Two Somali men sentenced to 30 years for kidnapping of American journalist
Two Somali men will spend 30 years in prison for the kidnapping of an American journalist, the U.S. Attorney’s Office for the Southern District of New York said Tuesday.
In a press release, the attorney’s office said that U.S. Attorney Damian Williams had “announced today that ABDI YUSUF HASSAN and MOHAMED TAHLIL MOHAMED were both sentenced to 30 years in prison for hostage-taking, terrorism, and firearms offenses, in connection with the 977-day hostage-taking of an American journalist in Somalia.”
The attorney’s office said per “Complaints, Indictments, evidence at trial, and statements made in public court proceedings,” American freelance journalist Michael Scott Moore made his way “to Somalia to research piracy and the Somali economy” around early 2012.
Around that time, the attorney’s office said, he had been “driving in the vicinity of Galkayo, Somalia, when his vehicle was suddenly surrounded by a group of heavily armed men carrying assault rifles and rocket-propelled grenade launchers.” He was taken away from the vehicle, beaten and driven “away in another vehicle to a secluded area, where they held him with two Seychellois fishermen (‘Fisherman-1’ and “Fisherman-2’).”
“The fishermen had been abducted off the Somali coast in October 2011,” the attorney’s office said in their release. “Moore was held in various locations in the vicinity of Hobyo, Somalia, for approximately three months.”
From there, the department said Moore would be moved to different places, including a ship, but after “the payment of a ransom, Moore’s captors released him” around late 2014.
“For nearly three years, Michael Scott Moore was held hostage in Somalia by pirates,” Williams said in a statement in the release.
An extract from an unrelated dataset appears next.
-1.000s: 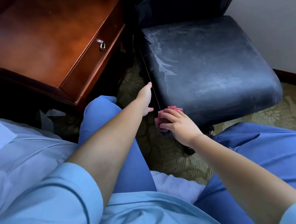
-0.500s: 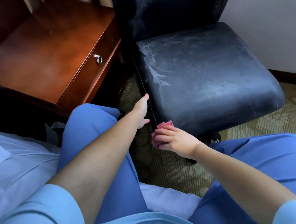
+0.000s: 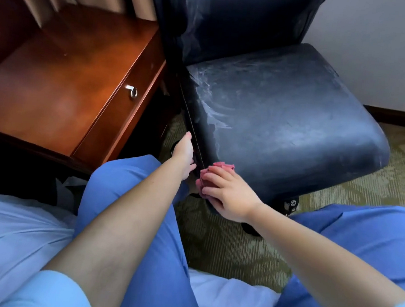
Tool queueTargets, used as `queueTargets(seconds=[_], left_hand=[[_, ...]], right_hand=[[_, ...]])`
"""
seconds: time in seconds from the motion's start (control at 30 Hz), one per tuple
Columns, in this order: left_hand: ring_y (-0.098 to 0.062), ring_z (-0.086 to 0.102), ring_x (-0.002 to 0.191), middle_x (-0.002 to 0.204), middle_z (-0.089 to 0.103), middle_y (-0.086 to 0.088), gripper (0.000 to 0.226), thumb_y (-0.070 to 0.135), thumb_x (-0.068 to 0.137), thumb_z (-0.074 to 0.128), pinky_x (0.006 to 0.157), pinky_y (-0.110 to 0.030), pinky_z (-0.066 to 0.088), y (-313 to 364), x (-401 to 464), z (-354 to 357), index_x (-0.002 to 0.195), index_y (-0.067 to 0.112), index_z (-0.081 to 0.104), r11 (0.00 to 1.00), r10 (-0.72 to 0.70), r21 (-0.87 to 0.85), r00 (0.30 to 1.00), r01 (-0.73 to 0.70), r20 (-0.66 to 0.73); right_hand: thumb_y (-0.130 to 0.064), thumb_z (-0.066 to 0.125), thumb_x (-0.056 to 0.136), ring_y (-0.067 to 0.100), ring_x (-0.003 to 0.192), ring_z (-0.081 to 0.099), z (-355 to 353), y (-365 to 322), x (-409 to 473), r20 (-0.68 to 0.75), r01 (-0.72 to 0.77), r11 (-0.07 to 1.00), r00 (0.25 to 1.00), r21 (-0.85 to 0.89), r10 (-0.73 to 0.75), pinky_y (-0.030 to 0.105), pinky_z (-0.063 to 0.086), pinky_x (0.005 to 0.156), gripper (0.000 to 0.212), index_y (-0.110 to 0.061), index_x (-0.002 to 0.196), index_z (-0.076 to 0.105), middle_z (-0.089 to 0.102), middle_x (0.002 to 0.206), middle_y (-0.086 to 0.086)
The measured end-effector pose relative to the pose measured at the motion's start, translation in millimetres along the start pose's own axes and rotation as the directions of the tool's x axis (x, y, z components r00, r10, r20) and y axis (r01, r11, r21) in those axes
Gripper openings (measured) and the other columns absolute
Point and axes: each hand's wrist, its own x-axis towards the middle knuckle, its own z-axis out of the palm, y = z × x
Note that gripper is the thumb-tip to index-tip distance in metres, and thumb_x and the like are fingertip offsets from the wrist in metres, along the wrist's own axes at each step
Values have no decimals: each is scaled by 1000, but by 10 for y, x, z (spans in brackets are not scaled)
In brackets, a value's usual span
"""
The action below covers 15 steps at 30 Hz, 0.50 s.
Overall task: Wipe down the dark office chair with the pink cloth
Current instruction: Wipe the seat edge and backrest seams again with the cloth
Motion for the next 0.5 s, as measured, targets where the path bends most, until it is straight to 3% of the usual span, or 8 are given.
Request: queueTargets(seconds=[0.1, 0.27, 0.37, 0.43, 0.5], left_hand=[[-34, 40, 132, 147, 40, -10, 58, 50, 98, 33, 103, -42, 35, 74, 70, -8, 144, 16, 35, 1000, -6, 18, 1000, 6, 11], [-31, 55, 112, 130, 51, -6, 53, 49, 100, 28, 97, -44, 42, 254, 213, -70, 143, 21, 37, 998, -41, 41, 999, 39, 33], [-30, 56, 104, 123, 55, -6, 51, 49, 100, 27, 99, -44, 39, 388, 304, -133, 143, 23, 37, 997, -39, 61, 999, 37, 30], [-32, 55, 106, 132, 51, -4, 52, 49, 100, 27, 97, -43, 41, 467, 357, -160, 143, 21, 37, 997, -37, 65, 999, 36, 26], [-35, 48, 121, 147, 40, -1, 55, 50, 100, 27, 102, -44, 40, 549, 439, -176, 146, 20, 32, 996, -37, 80, 998, 34, 42]], right_hand=[[-21, 45, 88, 33, 123, 49, 20, 107, 120, 10, 34, 999, 999, -6, -34, 47, 37, 105, 29, -22, 97, 72, 60, 123, 4], [-12, 52, 81, 40, 111, 56, 46, 364, 781, -114, -128, 986, 984, 106, 139, 51, 46, 93, 24, -15, 88, 74, 66, 111, 8], [-9, 58, 81, 40, 110, 56, 17, 531, 1078, -84, -215, 967, 970, 135, 228, 50, 45, 94, 20, -14, 90, 75, 66, 112, 8], [-10, 51, 83, 37, 110, 54, 18, 529, 1083, -56, -178, 974, 981, 138, 187, 50, 42, 96, 24, -16, 89, 73, 65, 112, 6], [-11, 44, 79, 32, 114, 51, 42, 462, 956, 11, -69, 990, 998, 126, 68, 49, 37, 101, 30, -18, 92, 71, 63, 113, 3]])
“He was beaten, chained to the floor, and threatened with assault rifles and machine guns. Hassan and Mohamed were key players in that hostage taking,” Williams added. “Both abused their positions in Somalia’s government—Hassan, as a senior security official, and Mohamed as an army officer—by keeping a U.S. citizen captive to satisfy their own greed.”
The Hill has reached out to an attorney for Hassan, as well as an attorney for Mohamed as reported by NBC News.
“Mr. Moore confirmed that Mr. Mohamed was kind to him throughout his ordeal,” Susan Kellman, an attorney for Mohamed, told The Hill in an email. “‘Gentle’ was among the words Mr. Moore used to describe Mr. Mohamed, as he asked the court to be lenient when sentencing Mr. Mohamed, who he lured into the United States with lies that profited only Mr. Moore.”